Más de 370 mil jóvenes en el país no se encuentran trabajando ni buscando activamente empleo, revelando una preocupante situación para quienes inician su camino en el mercado laboral. La escasez de oportunidades de crecimiento y la preferencia de las empresas por candidatos con más de 30 años y experiencia consolidada son factores clave que contribuyen a esta problemática, ampliando la brecha entre la juventud y el empleo formal.
La dificultad de inserción laboral para los jóvenes se manifiesta en una dura realidad: la falta de posibilidades para desarrollar sus habilidades y adquirir experiencia profesional. Muchas empresas, al parecer, optan por perfiles más experimentados, considerando que su contratación implica un menor riesgo y una mayor productividad inmediata. Esta tendencia deja a los recién egresados y a aquellos con poca experiencia en una situación desventajosa, dificultando su acceso al mercado laboral y perpetuando un ciclo de exclusión.
La situación se agrava aún más al considerar que un alto porcentaje de los jóvenes que sí logran encontrar empleo se ven relegados a la informalidad. Según la información disponible, el 85% de los jóvenes trabajadores en el país se desempeñan en empleos informales, lo que implica la ausencia de beneficios laborales, seguridad social y estabilidad económica. Esta informalidad los expone a condiciones de trabajo precarias, bajos salarios y la falta de protección ante posibles despidos o accidentes laborales.
La falta de oportunidades y la prevalencia de la informalidad tienen consecuencias negativas tanto para los jóvenes como para la economía del país. La exclusión laboral de una parte importante de la población joven limita su capacidad para generar ingresos, contribuir al desarrollo económico y alcanzar una mejor calidad de vida. Además, la informalidad reduce la recaudación de impuestos, afecta la competitividad de las empresas y dificulta la implementación de políticas públicas efectivas.

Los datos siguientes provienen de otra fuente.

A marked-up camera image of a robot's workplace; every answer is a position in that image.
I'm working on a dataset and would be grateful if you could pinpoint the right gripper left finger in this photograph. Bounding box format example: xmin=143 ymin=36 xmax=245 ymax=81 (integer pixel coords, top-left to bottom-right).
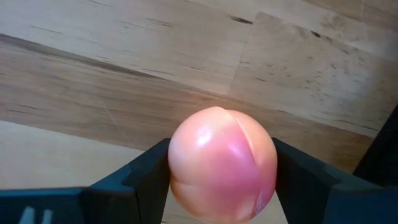
xmin=0 ymin=138 xmax=172 ymax=224

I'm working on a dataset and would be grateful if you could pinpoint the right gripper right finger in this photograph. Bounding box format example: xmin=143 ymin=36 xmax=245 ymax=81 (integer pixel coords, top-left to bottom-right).
xmin=272 ymin=137 xmax=398 ymax=224

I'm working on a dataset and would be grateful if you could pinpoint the pink toy peach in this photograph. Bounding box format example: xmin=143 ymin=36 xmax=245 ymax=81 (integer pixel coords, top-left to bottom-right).
xmin=167 ymin=106 xmax=279 ymax=224

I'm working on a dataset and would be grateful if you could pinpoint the black aluminium table frame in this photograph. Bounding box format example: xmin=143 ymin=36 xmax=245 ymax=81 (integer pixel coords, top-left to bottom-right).
xmin=353 ymin=105 xmax=398 ymax=189

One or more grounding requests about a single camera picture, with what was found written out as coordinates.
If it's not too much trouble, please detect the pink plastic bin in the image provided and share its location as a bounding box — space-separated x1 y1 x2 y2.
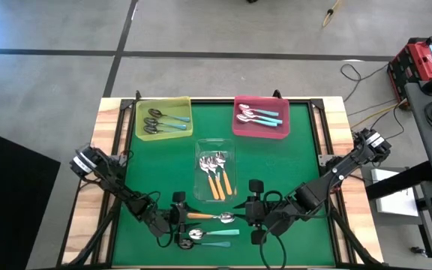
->
232 94 291 140

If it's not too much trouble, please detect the silver spoon wooden handle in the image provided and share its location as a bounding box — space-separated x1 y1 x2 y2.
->
199 156 220 200
207 155 227 201
214 151 234 197

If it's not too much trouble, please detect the grey equipment stand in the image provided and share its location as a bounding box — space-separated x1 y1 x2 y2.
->
404 80 432 185

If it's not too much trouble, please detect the black floor cable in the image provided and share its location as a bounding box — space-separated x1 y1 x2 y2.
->
340 62 407 140

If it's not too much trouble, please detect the yellow plastic bin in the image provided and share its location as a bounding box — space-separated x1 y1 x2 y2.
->
135 95 194 143

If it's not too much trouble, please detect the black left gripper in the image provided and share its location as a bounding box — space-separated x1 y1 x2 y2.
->
169 190 203 236

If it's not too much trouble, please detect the black table frame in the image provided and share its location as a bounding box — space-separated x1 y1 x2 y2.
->
101 89 347 269

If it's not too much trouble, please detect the red tool cart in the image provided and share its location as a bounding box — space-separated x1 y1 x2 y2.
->
386 36 432 110

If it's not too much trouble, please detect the clear plastic bin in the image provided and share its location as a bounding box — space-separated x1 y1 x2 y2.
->
193 138 237 203

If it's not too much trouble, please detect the wooden handled spoon front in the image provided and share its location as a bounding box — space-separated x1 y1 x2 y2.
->
186 211 236 224

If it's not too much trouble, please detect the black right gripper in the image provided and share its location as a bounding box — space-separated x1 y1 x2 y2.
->
232 178 268 245

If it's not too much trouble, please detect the green table mat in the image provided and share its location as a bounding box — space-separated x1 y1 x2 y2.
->
111 101 336 267

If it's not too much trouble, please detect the black frame strut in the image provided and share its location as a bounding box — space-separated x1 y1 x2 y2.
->
61 198 123 268
328 208 384 268

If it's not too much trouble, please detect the thick black cable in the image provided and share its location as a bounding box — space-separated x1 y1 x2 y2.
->
259 217 288 270

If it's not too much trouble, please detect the black floor mat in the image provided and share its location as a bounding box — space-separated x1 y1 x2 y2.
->
0 126 62 270

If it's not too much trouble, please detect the black rig beam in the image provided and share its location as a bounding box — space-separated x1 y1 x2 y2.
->
364 160 432 201

La problemática de la desconexión laboral juvenil requiere de una atención urgente y de la implementación de medidas integrales que promuevan la creación de empleo formal, el desarrollo de habilidades y la igualdad de oportunidades. Es fundamental que el gobierno, las empresas y las instituciones educativas trabajen en conjunto para diseñar e implementar políticas que fomenten la contratación de jóvenes, brinden capacitación y formación profesional, y eliminen las barreras que dificultan su acceso al mercado laboral.
Entre las posibles medidas a considerar se encuentran la creación de programas de incentivos para las empresas que contraten jóvenes, la promoción de la formación dual que combine el estudio con la práctica laboral, el fortalecimiento de los servicios de orientación y empleo, y la simplificación de los trámites para la creación de empresas y el autoempleo. Asimismo, es importante abordar las causas estructurales de la informalidad, como la alta carga impositiva, la burocracia excesiva y la falta de acceso al crédito.
La inversión en la juventud es una inversión en el futuro del país. Brindar a los jóvenes las oportunidades que necesitan para desarrollar su potencial y contribuir al desarrollo económico y social es una tarea fundamental que requiere del compromiso y la colaboración de todos los actores involucrados. La superación de la problemática de la desconexión laboral juvenil no solo mejorará la calidad de vida de los jóvenes, sino que también fortalecerá la economía del país y garantizará un futuro más próspero para todos.
La situación actual exige un análisis profundo de las causas y consecuencias de la desconexión laboral juvenil, así como la implementación de políticas públicas efectivas que aborden esta problemática de manera integral. Es necesario promover un diálogo abierto y constructivo entre el gobierno, las empresas, las instituciones educativas y la sociedad civil para identificar las mejores soluciones y garantizar que todos los jóvenes tengan la oportunidad de acceder a un empleo digno y de contribuir al desarrollo del país. La falta de acción podría tener consecuencias negativas a largo plazo, perpetuando la exclusión social y limitando el potencial de crecimiento económico del país.